▶ WORK INSTRUCTION
Among the entries, which lines carry the string "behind"? Copy every one.
● ● ● ● ● ● ●
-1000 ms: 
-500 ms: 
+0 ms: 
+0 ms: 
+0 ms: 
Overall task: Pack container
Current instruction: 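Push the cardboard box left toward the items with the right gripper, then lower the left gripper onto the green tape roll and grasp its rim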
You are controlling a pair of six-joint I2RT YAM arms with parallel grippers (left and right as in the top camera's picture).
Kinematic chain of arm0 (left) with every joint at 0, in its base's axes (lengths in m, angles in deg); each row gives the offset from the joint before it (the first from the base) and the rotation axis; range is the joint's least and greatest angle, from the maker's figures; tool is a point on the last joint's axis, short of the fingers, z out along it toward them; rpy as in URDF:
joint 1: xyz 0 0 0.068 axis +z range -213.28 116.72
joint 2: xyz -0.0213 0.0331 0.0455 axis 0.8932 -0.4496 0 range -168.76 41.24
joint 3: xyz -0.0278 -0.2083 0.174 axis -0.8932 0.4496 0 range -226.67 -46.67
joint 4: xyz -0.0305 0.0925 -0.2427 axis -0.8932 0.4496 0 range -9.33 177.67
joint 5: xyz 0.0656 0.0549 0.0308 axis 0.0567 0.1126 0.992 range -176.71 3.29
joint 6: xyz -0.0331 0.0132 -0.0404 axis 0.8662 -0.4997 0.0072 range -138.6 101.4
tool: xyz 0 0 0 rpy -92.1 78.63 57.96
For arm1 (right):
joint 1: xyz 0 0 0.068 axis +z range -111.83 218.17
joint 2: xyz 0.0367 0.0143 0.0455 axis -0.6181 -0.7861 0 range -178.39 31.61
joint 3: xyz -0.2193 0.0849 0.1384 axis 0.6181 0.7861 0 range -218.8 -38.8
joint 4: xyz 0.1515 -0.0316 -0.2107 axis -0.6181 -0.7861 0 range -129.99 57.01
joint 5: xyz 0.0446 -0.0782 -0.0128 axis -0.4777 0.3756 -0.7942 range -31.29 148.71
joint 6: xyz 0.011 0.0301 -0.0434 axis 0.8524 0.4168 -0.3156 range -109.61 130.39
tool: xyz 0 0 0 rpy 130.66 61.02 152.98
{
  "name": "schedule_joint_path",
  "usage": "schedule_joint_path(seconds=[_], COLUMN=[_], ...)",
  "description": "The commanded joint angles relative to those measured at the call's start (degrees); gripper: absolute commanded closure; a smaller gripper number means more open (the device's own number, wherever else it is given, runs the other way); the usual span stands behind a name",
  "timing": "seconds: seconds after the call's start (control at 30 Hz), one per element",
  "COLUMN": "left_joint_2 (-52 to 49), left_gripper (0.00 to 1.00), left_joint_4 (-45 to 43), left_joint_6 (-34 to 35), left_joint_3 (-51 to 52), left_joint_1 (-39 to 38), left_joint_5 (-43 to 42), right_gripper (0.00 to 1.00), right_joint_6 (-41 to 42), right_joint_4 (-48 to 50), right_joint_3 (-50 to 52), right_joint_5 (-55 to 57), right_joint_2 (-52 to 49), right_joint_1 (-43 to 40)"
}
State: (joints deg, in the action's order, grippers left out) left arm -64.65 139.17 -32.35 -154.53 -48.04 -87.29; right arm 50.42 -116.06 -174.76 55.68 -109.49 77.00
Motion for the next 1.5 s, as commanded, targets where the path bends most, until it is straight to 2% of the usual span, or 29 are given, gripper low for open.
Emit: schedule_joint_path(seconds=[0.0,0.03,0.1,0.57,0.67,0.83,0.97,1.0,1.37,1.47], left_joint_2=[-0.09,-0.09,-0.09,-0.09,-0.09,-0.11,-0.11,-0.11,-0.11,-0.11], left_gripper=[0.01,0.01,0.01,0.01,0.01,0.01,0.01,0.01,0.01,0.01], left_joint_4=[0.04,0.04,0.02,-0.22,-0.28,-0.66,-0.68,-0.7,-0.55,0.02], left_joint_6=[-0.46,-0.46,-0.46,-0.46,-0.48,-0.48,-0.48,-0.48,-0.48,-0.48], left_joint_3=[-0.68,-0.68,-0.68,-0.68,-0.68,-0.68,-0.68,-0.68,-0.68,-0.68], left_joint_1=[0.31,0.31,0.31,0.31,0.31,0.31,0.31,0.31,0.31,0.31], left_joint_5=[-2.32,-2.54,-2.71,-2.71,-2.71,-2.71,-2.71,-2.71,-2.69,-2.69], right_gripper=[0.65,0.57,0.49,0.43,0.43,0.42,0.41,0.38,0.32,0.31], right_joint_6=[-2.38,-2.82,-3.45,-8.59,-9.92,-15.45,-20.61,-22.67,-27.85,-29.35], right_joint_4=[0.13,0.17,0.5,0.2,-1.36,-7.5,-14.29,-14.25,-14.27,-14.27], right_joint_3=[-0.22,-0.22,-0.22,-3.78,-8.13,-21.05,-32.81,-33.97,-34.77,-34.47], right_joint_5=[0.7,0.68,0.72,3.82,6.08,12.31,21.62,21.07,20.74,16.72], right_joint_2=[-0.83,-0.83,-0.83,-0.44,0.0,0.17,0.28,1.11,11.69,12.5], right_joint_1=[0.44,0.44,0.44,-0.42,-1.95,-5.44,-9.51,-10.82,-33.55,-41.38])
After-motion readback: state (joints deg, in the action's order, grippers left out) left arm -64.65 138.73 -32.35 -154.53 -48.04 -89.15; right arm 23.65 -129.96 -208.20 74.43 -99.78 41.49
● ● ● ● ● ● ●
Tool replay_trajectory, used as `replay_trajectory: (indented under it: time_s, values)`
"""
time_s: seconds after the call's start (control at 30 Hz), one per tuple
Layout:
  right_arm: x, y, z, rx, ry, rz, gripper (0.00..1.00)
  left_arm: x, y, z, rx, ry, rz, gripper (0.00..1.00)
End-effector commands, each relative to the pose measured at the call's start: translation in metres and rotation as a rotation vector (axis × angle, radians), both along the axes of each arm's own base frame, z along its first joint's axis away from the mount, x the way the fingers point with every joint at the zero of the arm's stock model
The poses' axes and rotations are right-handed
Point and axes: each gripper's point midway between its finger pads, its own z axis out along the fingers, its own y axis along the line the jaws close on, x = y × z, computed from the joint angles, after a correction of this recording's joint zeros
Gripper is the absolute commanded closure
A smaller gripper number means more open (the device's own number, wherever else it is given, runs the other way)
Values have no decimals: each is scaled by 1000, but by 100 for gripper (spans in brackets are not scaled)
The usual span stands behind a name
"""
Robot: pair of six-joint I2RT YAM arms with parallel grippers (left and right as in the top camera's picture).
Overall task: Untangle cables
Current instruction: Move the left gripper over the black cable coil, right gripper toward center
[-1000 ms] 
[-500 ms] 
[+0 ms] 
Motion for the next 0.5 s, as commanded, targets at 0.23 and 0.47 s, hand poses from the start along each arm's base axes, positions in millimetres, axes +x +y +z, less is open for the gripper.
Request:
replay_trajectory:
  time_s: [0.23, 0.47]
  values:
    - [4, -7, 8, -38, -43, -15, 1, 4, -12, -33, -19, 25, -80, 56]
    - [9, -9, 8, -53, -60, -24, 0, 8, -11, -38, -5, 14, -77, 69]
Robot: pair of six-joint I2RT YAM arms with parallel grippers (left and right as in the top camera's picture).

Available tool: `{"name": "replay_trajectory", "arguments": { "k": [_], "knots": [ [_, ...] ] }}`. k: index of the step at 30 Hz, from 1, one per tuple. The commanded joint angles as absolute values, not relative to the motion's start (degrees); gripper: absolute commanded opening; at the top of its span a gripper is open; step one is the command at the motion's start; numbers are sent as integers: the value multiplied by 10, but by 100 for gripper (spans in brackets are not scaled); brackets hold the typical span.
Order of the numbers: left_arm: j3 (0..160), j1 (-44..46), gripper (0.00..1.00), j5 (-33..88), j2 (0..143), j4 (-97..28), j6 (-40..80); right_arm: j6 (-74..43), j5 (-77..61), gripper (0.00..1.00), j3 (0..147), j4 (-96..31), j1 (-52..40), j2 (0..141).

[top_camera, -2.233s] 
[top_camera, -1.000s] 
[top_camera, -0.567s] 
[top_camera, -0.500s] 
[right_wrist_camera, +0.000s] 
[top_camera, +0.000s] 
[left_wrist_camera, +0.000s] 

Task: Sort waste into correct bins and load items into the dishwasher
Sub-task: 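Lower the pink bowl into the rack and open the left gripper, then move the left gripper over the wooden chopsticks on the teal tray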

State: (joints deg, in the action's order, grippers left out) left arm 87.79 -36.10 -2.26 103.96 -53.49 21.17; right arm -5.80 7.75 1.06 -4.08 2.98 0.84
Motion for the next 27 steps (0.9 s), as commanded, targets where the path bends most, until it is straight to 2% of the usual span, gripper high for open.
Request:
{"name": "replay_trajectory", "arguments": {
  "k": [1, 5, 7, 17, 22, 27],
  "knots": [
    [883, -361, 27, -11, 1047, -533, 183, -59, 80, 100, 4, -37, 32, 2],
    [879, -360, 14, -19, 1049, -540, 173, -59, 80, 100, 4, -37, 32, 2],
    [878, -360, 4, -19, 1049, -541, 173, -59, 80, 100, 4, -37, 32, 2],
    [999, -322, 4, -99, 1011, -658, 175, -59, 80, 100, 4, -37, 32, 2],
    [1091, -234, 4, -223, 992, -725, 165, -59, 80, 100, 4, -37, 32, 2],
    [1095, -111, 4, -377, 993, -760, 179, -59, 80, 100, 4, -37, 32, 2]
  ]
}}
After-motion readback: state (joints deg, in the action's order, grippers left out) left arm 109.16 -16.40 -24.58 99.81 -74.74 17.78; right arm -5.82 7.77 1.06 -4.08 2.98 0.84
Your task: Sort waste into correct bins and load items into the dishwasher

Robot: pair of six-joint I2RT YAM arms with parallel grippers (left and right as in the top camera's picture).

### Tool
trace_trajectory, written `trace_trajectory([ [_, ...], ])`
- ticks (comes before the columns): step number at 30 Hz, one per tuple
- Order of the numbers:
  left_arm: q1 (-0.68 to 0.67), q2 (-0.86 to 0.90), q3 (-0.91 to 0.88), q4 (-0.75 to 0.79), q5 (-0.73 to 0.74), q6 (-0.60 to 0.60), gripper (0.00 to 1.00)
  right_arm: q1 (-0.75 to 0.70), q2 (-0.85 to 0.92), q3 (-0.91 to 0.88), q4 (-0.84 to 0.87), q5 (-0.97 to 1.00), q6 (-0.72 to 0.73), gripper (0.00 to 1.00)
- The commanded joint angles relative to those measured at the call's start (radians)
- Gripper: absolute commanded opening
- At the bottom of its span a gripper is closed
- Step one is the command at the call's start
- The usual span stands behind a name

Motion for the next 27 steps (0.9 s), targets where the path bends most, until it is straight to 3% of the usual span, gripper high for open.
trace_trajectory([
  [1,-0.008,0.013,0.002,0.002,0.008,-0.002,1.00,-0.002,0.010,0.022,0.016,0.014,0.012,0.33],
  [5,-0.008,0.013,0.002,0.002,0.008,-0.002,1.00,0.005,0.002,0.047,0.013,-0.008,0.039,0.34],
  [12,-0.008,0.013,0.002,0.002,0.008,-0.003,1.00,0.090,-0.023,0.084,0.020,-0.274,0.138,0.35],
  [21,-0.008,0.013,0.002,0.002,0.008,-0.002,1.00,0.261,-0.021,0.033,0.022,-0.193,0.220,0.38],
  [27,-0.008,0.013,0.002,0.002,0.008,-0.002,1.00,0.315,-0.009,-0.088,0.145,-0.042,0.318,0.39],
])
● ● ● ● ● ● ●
▶ RESULT OF THE TASK
  "description": "The commanded joint angles relative to those measured at the call's start (degrees); gripper: absolute commanded closure; a smaller gripper number means more open (the device's own number, wherever else it is given, runs the other way); the usual span stands behind a name",
The usual span stands behind a name
- The usual span stands behind a name

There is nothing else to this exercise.